> [Collected data]
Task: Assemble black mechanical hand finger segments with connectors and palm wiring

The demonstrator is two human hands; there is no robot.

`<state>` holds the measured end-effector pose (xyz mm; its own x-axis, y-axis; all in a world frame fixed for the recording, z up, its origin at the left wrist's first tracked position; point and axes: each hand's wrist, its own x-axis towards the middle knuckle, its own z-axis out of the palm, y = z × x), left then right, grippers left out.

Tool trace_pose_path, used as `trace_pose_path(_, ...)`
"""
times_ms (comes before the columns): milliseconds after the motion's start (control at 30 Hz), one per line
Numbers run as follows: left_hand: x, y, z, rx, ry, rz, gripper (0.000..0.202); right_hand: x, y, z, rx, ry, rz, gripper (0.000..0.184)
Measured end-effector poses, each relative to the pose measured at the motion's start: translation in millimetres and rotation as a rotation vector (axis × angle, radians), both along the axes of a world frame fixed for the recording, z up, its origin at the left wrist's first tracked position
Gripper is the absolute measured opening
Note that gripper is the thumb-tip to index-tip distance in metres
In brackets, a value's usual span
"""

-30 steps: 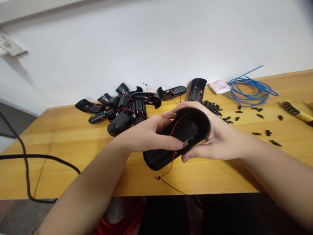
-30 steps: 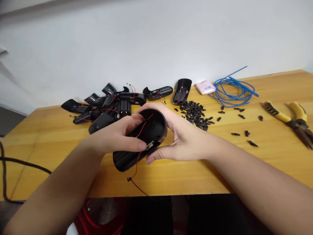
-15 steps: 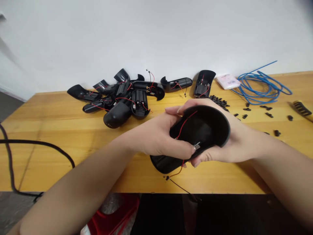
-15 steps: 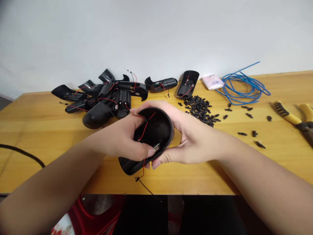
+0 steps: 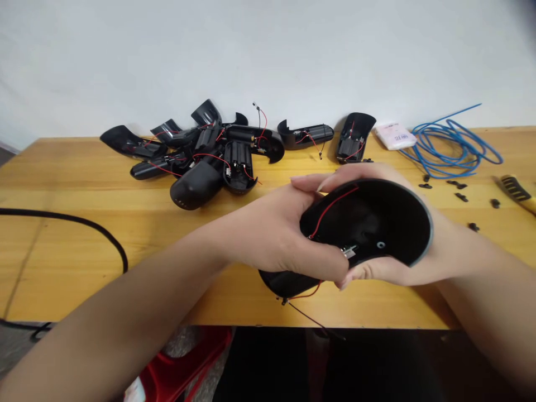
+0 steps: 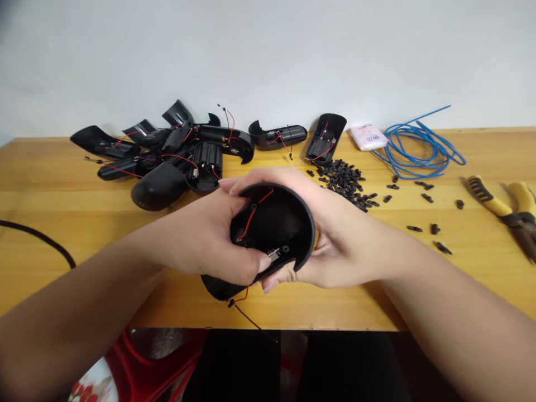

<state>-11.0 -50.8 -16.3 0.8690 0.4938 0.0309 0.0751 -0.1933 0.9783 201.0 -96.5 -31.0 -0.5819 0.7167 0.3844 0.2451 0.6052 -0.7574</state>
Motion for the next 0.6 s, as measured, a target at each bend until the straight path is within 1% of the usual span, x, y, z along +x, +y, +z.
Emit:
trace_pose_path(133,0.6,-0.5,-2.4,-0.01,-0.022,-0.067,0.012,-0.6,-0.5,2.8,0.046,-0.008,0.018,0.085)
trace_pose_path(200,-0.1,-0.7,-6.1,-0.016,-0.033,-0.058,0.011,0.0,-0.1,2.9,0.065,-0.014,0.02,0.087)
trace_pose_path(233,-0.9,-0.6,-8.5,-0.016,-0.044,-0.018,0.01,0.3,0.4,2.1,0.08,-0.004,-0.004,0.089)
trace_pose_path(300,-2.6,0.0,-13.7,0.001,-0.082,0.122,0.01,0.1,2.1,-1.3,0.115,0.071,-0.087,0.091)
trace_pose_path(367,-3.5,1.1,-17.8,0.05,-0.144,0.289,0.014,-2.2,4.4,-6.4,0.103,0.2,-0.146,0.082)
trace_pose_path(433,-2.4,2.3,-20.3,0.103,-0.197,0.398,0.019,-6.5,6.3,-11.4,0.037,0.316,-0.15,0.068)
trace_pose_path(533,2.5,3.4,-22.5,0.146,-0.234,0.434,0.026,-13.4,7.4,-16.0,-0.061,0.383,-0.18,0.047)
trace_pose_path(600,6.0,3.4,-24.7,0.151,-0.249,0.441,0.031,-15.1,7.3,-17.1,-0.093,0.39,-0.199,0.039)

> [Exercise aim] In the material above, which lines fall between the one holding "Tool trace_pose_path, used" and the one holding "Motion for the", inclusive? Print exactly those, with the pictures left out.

> [Exercise result]
Tool trace_pose_path, used as `trace_pose_path(_, ...)`
"""
times_ms (comes before the columns): milliseconds after the motion's start (control at 30 Hz), one per line
Numbers run as follows: left_hand: x, y, z, rx, ry, rz, gripper (0.000..0.202); right_hand: x, y, z, rx, ry, rz, gripper (0.000..0.184)
Measured end-effector poses, each relative to the pose measured at the motion's start: translation in millimetres and rotation as a rotation vector (axis × angle, radians), both along the axes of a world frame fixed for the recording, z up, its origin at the left wrist's first tracked position
Gripper is the absolute measured opening
Note that gripper is the thumb-tip to index-tip distance in metres
In brackets, a value's usual span
"""

-30 steps: 
-30 steps: 
-15 steps: 
-15 steps: 
+0 steps: 
+0 steps: 

<state>-11.0 -50.8 -16.3 0.8690 0.4938 0.0309 0.0751 -0.1933 0.9783 201.0 -96.5 -31.0 -0.5819 0.7167 0.3844 0.2451 0.6052 -0.7574</state>
Motion for the next 0.6 s, as measured, a target at each bend until the straight path is within 1% of the usual span, x, y, z along +x, +y, +z.

This answer is complete as it stands.